Tuesday, July 19, 2011

Scattergun

I kind of wish I were preaching this Sunday. But maybe I can say that only because I’m not. The gospel reading from Matthew (found here) is a collection of mostly one-line parables, through which Jesus attempts to portray the kingdom of heaven. It’s a scattergun approach—a little like a preacher’s sermon. “How many different ways can try to get this across? Hopefully one of these images will stick.” Maybe it will be a challenge for preachers to narrow it down to one approach, but I love the fact that the lesson as a whole suggests that the kingdom needs to be “explained” in lots of different ways.

Today’s gospel lesson from the Daily Office is from Mark (4:21-34), and it contains (arguably) four different descriptions of the kingdom—perhaps a preview or a practice-run for Sunday. The lamp on a stand. The measure you give will be the measure you get. The unexplained seed. The mustard seed. The last of these four is the most familiar to me. The kingdom of heaven is like a grain of mustard seed—the smallest seed becomes the biggest garden plant. Maybe Jesus intended that little description to stand on its own, but I think it’s worth remembering that it’s grounded amidst several others.

My favorite, I think, is the unexplained seed. “The kingdom of God is as if a man should scatter his seed upon the ground, and should sleep and rise night and day, and the seed should sprout and grow, he knows not how.” That’s the kingdom as I know it today. It’s happening all around me, and I’m a part of it, but I don’t know how it all works. It’s up to me, but it’s not up to me. Only God makes it grow. But I still play a part in the story even if I don’t really understand how it all works.

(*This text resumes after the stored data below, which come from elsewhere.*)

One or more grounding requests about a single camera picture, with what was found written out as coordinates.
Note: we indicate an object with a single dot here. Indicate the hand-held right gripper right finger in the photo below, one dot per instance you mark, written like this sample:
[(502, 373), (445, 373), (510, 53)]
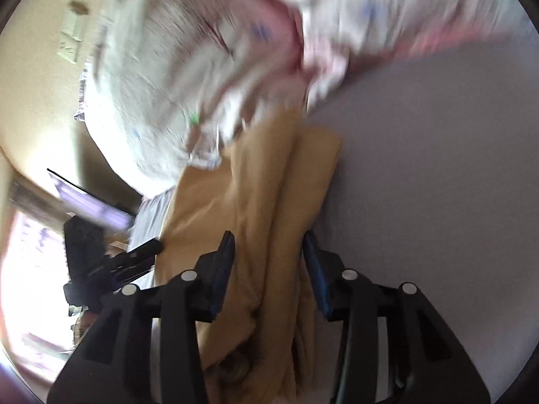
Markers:
[(316, 273)]

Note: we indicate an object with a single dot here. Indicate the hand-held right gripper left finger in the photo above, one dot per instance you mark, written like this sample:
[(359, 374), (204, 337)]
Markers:
[(222, 267)]

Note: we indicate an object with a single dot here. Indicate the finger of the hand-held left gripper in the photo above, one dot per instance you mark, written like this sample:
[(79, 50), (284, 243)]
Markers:
[(137, 252)]

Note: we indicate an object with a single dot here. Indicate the tan cloth garment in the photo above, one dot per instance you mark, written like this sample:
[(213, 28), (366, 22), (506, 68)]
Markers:
[(252, 240)]

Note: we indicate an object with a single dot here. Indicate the flat screen monitor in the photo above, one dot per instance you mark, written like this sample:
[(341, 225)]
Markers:
[(90, 204)]

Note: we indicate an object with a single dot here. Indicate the lavender bed sheet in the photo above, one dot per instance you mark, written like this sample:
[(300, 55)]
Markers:
[(421, 202)]

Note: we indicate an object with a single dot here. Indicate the white printed blanket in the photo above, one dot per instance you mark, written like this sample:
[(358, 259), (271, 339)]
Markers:
[(202, 59)]

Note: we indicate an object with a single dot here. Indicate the white wall switch plate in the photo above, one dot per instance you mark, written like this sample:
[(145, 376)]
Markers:
[(69, 35)]

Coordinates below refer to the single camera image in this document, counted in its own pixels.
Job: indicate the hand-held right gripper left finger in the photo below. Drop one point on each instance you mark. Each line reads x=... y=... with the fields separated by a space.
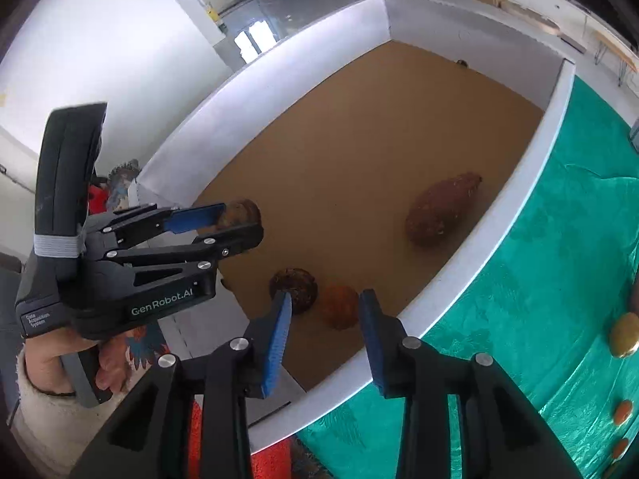
x=277 y=347

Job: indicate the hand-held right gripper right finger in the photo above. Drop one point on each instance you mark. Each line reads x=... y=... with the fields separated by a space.
x=372 y=347

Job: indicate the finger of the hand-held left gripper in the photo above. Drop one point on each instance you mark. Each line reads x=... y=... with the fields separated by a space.
x=197 y=218
x=234 y=242

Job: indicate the brown kiwi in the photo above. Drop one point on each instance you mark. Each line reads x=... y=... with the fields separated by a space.
x=242 y=214

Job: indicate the rough-skinned orange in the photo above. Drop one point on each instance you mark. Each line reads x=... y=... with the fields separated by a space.
x=339 y=307

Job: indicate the white cardboard box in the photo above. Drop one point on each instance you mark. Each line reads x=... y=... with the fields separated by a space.
x=374 y=159

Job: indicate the small orange tangerine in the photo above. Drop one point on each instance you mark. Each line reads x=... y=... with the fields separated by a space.
x=622 y=412
x=620 y=448

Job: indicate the person's left forearm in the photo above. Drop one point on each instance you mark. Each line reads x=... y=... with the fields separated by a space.
x=55 y=429

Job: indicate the person's left hand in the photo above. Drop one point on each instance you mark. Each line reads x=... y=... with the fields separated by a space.
x=112 y=366

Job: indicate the floral printed cloth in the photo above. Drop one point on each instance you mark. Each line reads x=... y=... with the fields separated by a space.
x=120 y=184

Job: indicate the dark wrinkled passion fruit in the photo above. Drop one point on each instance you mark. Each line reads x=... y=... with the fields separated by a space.
x=299 y=287

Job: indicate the red plastic object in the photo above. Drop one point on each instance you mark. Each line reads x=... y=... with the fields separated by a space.
x=269 y=464

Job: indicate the brown sweet potato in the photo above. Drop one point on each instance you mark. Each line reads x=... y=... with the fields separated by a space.
x=442 y=209

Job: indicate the green patterned tablecloth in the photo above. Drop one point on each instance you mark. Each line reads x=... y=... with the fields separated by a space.
x=524 y=284

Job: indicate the yellow lemon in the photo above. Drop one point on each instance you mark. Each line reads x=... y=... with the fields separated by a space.
x=624 y=335

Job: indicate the wooden table with metal legs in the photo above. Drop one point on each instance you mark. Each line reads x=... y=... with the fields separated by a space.
x=616 y=50

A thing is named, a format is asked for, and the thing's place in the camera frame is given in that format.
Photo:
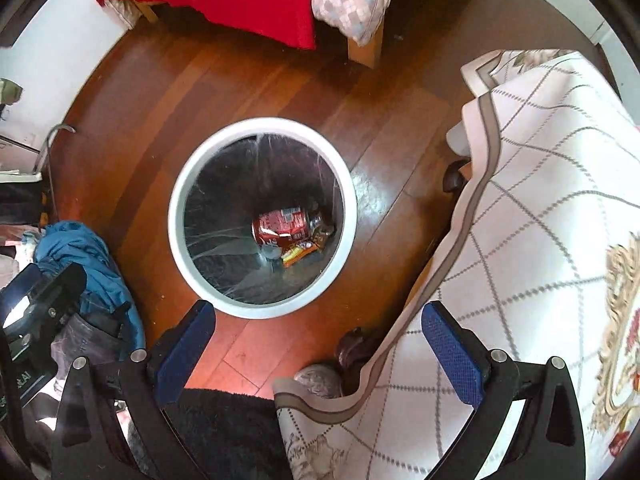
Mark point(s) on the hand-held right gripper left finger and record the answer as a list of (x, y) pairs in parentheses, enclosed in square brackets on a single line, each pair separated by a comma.
[(184, 345)]

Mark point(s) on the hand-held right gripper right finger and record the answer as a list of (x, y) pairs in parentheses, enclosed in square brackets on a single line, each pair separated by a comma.
[(450, 345)]

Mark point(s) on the yellow snack wrapper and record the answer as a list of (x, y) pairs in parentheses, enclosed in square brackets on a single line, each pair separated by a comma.
[(299, 252)]

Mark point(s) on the white round trash bin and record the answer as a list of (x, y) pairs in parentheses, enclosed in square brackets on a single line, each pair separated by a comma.
[(262, 217)]

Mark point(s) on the red soda can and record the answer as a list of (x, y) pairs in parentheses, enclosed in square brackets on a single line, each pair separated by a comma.
[(286, 226)]

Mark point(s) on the dark jeans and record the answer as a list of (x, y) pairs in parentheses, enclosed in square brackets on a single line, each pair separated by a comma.
[(87, 340)]

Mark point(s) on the blue cloth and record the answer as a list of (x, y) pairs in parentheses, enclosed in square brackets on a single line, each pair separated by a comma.
[(80, 255)]

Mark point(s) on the black fuzzy mat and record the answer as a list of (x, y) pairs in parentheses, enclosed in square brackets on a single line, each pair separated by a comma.
[(225, 435)]

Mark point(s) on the white patterned quilt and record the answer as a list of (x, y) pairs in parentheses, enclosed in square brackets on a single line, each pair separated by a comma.
[(525, 270)]

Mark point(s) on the grey metal stand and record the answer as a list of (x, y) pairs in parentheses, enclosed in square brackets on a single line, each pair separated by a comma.
[(47, 150)]

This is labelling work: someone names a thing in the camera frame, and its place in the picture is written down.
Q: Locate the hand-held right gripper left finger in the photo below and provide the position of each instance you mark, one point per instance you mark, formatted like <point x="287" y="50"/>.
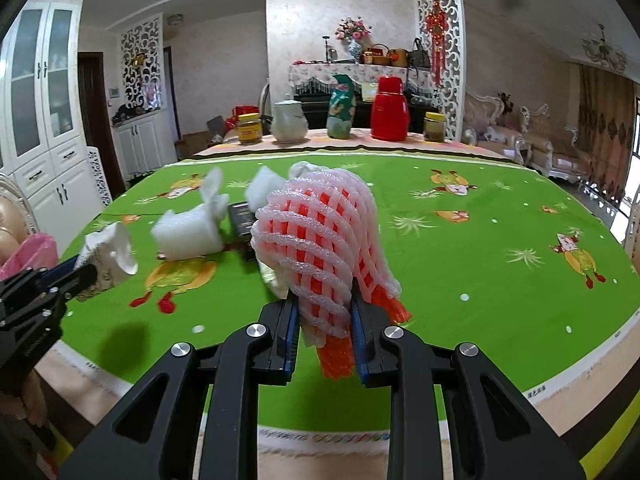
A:
<point x="287" y="342"/>

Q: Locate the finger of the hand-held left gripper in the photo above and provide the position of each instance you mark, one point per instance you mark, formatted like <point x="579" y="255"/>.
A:
<point x="62" y="266"/>
<point x="77" y="280"/>

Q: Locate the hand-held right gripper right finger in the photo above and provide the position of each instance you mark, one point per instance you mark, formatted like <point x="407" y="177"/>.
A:
<point x="360" y="347"/>

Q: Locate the orange foam fruit net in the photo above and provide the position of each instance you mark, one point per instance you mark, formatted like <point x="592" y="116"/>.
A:
<point x="337" y="362"/>

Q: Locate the pink trash bin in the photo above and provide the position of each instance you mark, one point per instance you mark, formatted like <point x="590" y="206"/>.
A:
<point x="30" y="255"/>

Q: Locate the white paper carton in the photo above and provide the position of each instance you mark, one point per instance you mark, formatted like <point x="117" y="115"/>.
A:
<point x="107" y="260"/>

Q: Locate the white foam fruit net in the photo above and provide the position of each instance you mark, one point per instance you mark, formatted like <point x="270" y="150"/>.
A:
<point x="310" y="245"/>

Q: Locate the large white foam piece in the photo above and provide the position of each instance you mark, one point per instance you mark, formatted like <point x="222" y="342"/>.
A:
<point x="187" y="232"/>

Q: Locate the black box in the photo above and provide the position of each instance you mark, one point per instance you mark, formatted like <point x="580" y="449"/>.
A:
<point x="242" y="225"/>

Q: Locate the person's left hand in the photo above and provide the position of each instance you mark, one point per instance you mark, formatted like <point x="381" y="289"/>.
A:
<point x="32" y="402"/>

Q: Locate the tufted leather dining chair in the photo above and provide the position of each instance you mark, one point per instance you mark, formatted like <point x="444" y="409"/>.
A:
<point x="7" y="230"/>

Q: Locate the white carved panel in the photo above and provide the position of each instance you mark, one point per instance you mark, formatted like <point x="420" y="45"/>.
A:
<point x="100" y="175"/>

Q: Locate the green printed tablecloth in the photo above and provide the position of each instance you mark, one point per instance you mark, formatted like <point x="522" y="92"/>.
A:
<point x="450" y="260"/>

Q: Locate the white glass-door cabinet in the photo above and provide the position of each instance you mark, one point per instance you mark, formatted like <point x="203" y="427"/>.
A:
<point x="45" y="125"/>

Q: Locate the dark wooden door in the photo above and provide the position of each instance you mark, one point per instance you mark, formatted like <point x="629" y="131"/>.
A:
<point x="97" y="125"/>

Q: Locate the white low cabinet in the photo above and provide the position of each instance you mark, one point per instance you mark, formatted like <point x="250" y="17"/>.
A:
<point x="137" y="140"/>

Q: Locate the cardboard box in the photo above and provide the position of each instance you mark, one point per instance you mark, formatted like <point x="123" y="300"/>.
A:
<point x="197" y="144"/>

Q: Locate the grey bag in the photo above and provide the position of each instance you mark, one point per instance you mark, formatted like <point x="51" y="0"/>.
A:
<point x="216" y="128"/>

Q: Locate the white carved screen partition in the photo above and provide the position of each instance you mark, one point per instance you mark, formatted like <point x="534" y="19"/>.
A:
<point x="450" y="80"/>
<point x="142" y="70"/>

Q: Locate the yellow jar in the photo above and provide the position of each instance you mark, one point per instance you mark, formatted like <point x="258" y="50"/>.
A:
<point x="249" y="130"/>

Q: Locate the white teapot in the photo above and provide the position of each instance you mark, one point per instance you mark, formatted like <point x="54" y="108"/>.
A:
<point x="288" y="122"/>

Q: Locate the glass pickle jar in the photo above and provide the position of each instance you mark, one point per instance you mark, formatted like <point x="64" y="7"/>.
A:
<point x="433" y="128"/>

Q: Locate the red gift bag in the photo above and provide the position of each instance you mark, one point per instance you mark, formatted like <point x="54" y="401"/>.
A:
<point x="245" y="111"/>

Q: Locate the black piano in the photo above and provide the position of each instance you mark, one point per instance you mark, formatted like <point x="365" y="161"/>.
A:
<point x="312" y="107"/>

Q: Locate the red thermos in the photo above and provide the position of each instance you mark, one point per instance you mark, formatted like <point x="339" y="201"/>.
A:
<point x="390" y="110"/>

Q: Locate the green snack bag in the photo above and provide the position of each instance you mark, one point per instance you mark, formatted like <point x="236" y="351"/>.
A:
<point x="341" y="107"/>

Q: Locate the cream dining chair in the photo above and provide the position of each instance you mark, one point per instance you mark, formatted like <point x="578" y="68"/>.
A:
<point x="263" y="100"/>

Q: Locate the cream carved sofa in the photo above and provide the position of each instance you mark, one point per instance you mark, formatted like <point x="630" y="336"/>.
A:
<point x="502" y="132"/>

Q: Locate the lace piano cover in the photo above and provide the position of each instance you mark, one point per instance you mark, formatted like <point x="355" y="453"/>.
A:
<point x="310" y="75"/>

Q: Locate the round ceiling light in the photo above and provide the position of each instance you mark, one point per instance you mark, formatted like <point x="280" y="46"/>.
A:
<point x="175" y="20"/>

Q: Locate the cream carved armchair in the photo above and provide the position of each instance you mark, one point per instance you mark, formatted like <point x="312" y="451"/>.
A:
<point x="550" y="147"/>

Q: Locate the wicker basket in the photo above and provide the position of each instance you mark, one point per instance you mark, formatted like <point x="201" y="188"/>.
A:
<point x="381" y="56"/>

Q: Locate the dark candlestick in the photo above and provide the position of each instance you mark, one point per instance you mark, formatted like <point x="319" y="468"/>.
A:
<point x="326" y="50"/>

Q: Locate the dark handbag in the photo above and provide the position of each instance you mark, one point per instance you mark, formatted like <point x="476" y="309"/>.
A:
<point x="419" y="56"/>

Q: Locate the flower vase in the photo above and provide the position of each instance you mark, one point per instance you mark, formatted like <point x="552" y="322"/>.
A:
<point x="355" y="45"/>

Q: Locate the brown curtain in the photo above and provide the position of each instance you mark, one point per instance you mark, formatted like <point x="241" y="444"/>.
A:
<point x="607" y="135"/>

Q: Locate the red knot ornament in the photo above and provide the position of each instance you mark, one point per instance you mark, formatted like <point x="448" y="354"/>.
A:
<point x="437" y="30"/>

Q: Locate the chandelier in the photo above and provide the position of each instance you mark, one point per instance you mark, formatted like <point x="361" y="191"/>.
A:
<point x="602" y="49"/>

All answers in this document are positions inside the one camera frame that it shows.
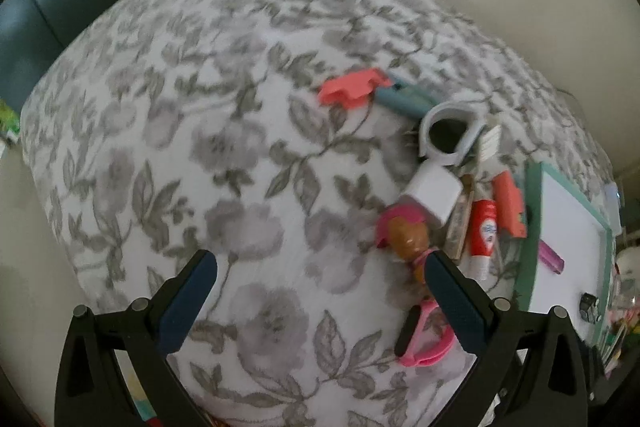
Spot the grey floral blanket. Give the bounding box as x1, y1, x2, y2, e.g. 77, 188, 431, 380
20, 0, 621, 427

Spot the teal box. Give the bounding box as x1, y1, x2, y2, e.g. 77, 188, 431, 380
512, 162, 613, 348

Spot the white night light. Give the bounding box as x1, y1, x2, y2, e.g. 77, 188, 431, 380
602, 184, 623, 218

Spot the white tape ring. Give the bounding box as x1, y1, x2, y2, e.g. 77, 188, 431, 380
419, 103, 486, 168

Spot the coral plastic piece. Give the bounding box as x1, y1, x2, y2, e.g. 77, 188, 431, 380
492, 171, 528, 239

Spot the brown tube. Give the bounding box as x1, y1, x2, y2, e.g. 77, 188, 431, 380
442, 174, 476, 265

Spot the blue grey furniture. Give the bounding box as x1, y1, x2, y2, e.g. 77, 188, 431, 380
0, 0, 126, 108

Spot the red and white glue stick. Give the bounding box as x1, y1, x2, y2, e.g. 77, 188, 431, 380
467, 197, 498, 280

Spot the teal blue pen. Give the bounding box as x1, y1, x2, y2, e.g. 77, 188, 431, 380
375, 77, 441, 120

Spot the green packet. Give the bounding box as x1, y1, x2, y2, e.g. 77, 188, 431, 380
0, 99, 23, 158

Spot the black binder clip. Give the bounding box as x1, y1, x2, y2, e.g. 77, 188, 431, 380
577, 292, 601, 323

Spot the coral plastic clip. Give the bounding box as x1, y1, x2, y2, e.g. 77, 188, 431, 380
320, 68, 392, 110

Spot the white charger adapter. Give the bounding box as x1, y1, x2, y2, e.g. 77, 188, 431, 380
402, 162, 463, 225

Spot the pink watch band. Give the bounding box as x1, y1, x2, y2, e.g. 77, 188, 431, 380
395, 299, 456, 368

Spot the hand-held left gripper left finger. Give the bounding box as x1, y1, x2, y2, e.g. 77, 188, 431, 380
54, 249, 221, 427

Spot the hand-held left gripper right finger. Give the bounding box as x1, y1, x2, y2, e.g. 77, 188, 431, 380
425, 251, 588, 427

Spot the doll with pink hat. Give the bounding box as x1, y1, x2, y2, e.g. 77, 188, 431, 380
376, 203, 441, 293

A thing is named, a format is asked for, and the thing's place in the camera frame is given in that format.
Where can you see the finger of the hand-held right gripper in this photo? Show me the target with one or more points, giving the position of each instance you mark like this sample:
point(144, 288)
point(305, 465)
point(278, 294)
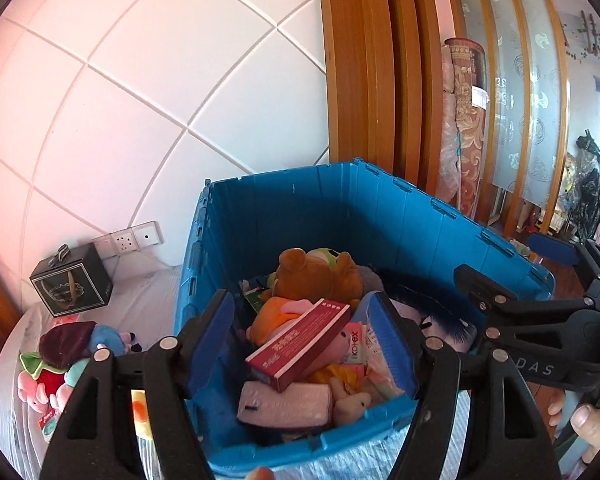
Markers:
point(555, 250)
point(545, 340)

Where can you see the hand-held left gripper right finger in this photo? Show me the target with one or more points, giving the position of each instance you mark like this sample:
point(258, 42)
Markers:
point(392, 345)

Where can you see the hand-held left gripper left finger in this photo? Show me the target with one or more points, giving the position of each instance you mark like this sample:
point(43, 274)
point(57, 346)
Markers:
point(210, 345)

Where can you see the colourful pad packet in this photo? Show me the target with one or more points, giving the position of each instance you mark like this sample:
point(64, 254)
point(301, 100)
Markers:
point(357, 347)

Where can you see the blue fluffy duster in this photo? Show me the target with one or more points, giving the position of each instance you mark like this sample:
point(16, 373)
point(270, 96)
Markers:
point(440, 320)

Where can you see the long red box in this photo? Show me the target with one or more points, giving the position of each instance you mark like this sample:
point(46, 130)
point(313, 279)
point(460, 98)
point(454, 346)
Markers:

But that’s only one way of looking at the kingdom. There is no one image to explain it, and maybe that’s why the unexplained seed is my favorite within this passage. It takes a lot of different looks to express the magnitude of something we still can’t comprehend. It is something tiny becoming huge. It is something bright to be shared with everyone. It is something that multiplies—more to those who have and none to those who have naught. The kingdom is something that invites us to consider and reconsider it to no end.